The Russia Sanctions Are Working
While there is no reason to think that Russia’s economy is on the brink of collapse, the ruble's recent depreciation has highlighted just how much pressure the war – and the sanctions imposed in response to it – has placed on Russia’s economy. Now, the West must go even further.
PARIS – Within days of Russian President Vladimir Putin’s full-scale invasion of Ukraine 18 months ago, the West imposed unprecedented sanctions on Russia’s central bank, freezing hundreds of billions of dollars of its assets. The ruble plummeted, reaching a record low of 136 to the US dollar a week after the invasion. But after the central bank imposed currency and capital controls, the ruble bounced back, strengthening to ₽51.5/dollar – a recovery that the Kremlin eagerly touted.
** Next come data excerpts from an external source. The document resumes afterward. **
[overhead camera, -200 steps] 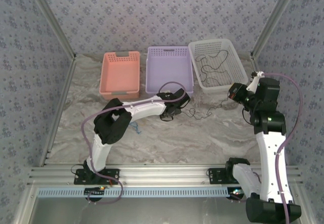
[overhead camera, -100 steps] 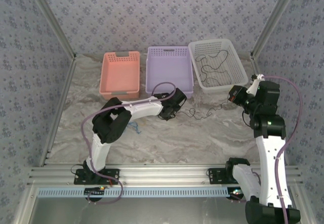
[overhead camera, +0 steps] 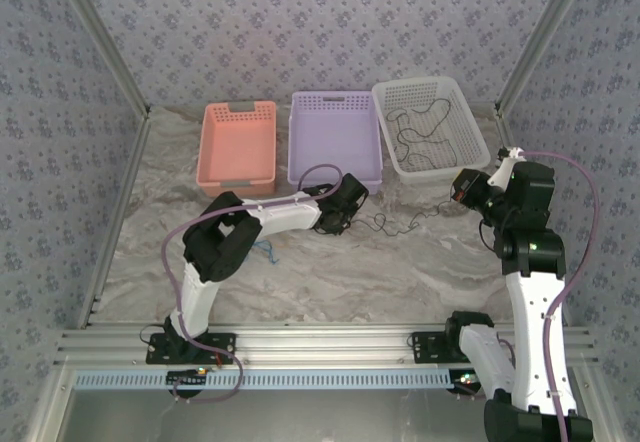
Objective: Untangle the cables
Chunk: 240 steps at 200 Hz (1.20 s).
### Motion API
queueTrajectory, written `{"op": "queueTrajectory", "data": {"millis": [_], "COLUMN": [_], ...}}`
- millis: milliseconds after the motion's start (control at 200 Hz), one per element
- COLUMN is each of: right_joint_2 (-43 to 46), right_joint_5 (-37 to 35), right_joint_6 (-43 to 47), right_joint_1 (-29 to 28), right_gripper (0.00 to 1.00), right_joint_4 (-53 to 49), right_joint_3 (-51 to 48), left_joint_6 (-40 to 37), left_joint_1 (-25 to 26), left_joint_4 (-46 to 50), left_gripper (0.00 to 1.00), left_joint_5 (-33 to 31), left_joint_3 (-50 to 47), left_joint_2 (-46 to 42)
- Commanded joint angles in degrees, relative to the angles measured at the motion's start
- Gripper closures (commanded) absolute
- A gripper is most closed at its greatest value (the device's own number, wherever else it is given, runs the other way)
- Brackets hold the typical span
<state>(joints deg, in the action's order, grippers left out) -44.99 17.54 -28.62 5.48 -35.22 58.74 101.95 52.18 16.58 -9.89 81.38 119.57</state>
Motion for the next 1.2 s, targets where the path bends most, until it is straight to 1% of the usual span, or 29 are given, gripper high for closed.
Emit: {"op": "queueTrajectory", "data": {"millis": [0, 45, 245, 280, 415, 485, 540, 675, 819, 839, 894, 944, 1074, 1194], "right_joint_2": [0.7, 0.7, 0.7, 0.7, 0.7, 0.7, 0.7, -0.1, -3.7, -4.5, -6.3, -8.1, -13.2, -17.2], "right_joint_5": [0.1, 0.0, -0.1, -0.1, -0.1, -0.2, -0.4, -0.9, -1.0, -1.1, -1.3, -1.4, -1.9, -2.1], "right_joint_6": [0.9, 0.9, 0.7, 0.7, 0.7, 0.9, 0.9, 0.8, -0.1, -0.2, -0.9, -1.8, -4.0, -5.6], "right_joint_1": [-0.2, -0.2, -0.1, -0.1, -0.2, 0.0, 0.1, 0.6, 2.7, 3.3, 4.7, 6.5, 10.3, 11.9], "right_gripper": [1.0, 1.0, 1.0, 1.0, 1.0, 1.0, 1.0, 1.0, 1.0, 1.0, 1.0, 1.0, 1.0, 1.0], "right_joint_4": [-0.5, -0.5, -0.3, -0.3, -0.3, -0.4, -0.5, 0.2, 0.5, 0.5, 0.5, 2.7, 4.1, 6.0], "right_joint_3": [-0.4, -0.3, -0.3, -0.3, -0.3, -0.1, 0.3, 2.9, 9.0, 11.7, 15.0, 17.9, 25.3, 29.9], "left_joint_6": [3.5, 3.9, 4.7, 4.6, 4.7, 4.2, 2.8, -2.2, -9.0, -9.9, -11.8, -13.5, -15.7, -16.9], "left_joint_1": [1.8, 2.0, 2.1, 2.1, 2.1, 2.1, 2.3, 2.0, -0.3, -0.7, -1.4, -2.1, -4.6, -7.6], "left_joint_4": [-9.5, -9.5, -10.9, -11.0, -13.3, -13.5, -12.3, -5.2, 0.6, 1.7, 5.6, 7.6, 13.7, 16.1], "left_gripper": [0.62, 0.63, 0.76, 0.8, 1.0, 1.0, 1.0, 1.0, 1.0, 1.0, 1.0, 1.0, 1.0, 1.0], "left_joint_5": [7.9, 8.0, 8.1, 8.1, 7.9, 6.6, 4.2, -3.2, -7.5, -8.1, -10.0, -11.4, -14.8, -15.0], "left_joint_3": [-0.7, -0.8, -1.7, -1.6, -2.7, -4.0, -5.0, -10.2, -18.5, -19.4, -21.8, -24.5, -31.0, -36.9], "left_joint_2": [5.0, 5.1, 5.3, 5.3, 4.9, 3.6, 1.2, -8.5, -19.9, -21.4, -25.6, -29.3, -39.3, -48.0]}}
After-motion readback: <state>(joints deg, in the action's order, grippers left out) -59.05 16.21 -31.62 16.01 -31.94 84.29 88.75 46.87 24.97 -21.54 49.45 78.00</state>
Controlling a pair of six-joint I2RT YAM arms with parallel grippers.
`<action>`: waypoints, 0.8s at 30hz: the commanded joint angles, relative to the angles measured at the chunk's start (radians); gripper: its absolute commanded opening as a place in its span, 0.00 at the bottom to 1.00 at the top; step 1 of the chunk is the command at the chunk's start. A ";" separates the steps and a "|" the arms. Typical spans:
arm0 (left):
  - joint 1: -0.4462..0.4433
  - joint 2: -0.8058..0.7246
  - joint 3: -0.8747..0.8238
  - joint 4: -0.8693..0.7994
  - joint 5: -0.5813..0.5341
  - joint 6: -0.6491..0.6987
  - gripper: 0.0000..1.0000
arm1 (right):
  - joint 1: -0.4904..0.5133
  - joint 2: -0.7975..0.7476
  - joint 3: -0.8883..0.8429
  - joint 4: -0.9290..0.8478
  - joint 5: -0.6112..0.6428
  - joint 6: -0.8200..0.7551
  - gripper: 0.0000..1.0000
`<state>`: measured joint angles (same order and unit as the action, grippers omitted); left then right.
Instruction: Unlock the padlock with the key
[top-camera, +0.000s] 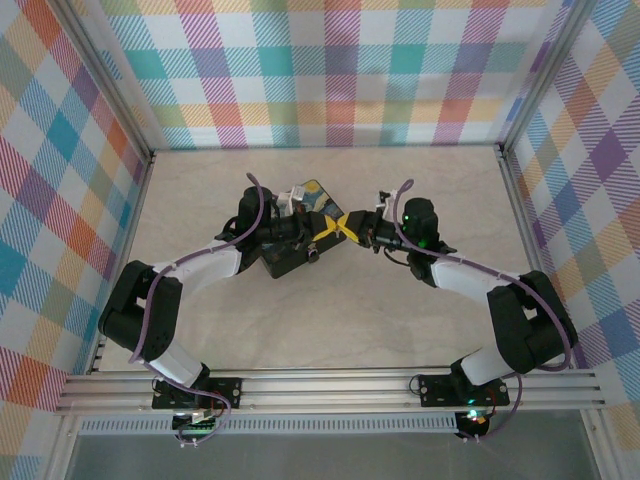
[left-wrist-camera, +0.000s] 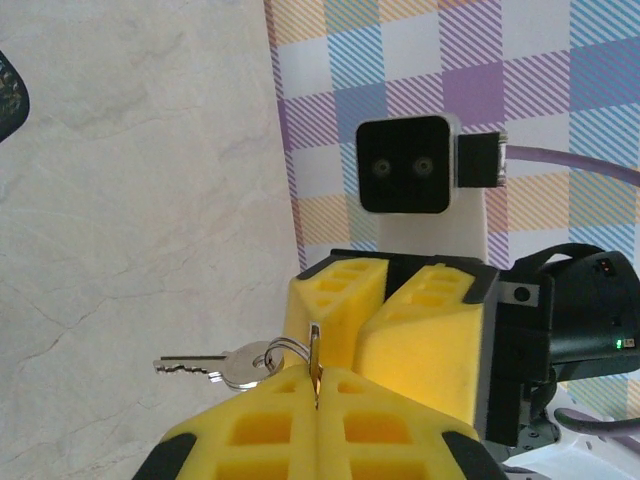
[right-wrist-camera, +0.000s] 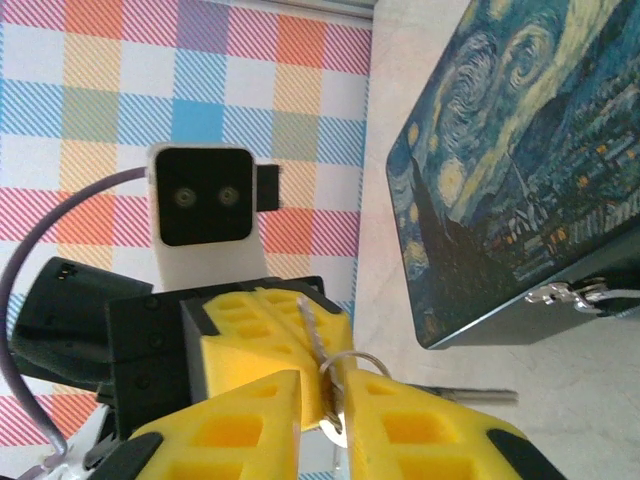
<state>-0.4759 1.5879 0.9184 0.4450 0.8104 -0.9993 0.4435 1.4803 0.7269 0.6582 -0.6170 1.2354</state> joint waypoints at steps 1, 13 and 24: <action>-0.003 -0.025 -0.007 0.001 0.024 0.001 0.00 | -0.003 0.019 0.021 0.078 -0.018 0.020 0.18; -0.001 -0.028 0.011 -0.018 0.013 0.000 0.00 | -0.004 -0.026 -0.026 -0.016 -0.052 -0.014 0.21; -0.006 -0.032 0.008 0.009 0.015 -0.021 0.00 | 0.005 -0.011 0.005 -0.003 -0.068 -0.002 0.20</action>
<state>-0.4770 1.5864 0.9184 0.4217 0.8108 -1.0069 0.4442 1.4799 0.7033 0.6456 -0.6621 1.2423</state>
Russia’s leaders have less to celebrate today. The ruble exchange rate offers the most visible indication of Russia’s economic performance, at least for Russian households. So, the currency’s recent dip below the politically important threshold of ₽100/dollar has made the Kremlin nervous. And it has put the central bank – which, over the last year, has loosened or removed many of its capital controls – under fire.
Putin’s economic aide, Maxim Oreshkin, has usually criticized the central bank for being overly hawkish. But after the ruble’s latest tumble, he wrote an op-ed blaming policymakers for being too “soft” and allowing excessive credit growth. The central bank immediately called an extraordinary board meeting, where it decided to hike interest rates by a whopping 3.5 percentage points, and signaled that more hikes are likely to come as early as next month. Additional currency controls also appear to be on the table. Meanwhile, Finance Minister Anton Siluanov reportedly advocates forcing Russian exporters to repatriate their dollar revenues and sell them to the central bank.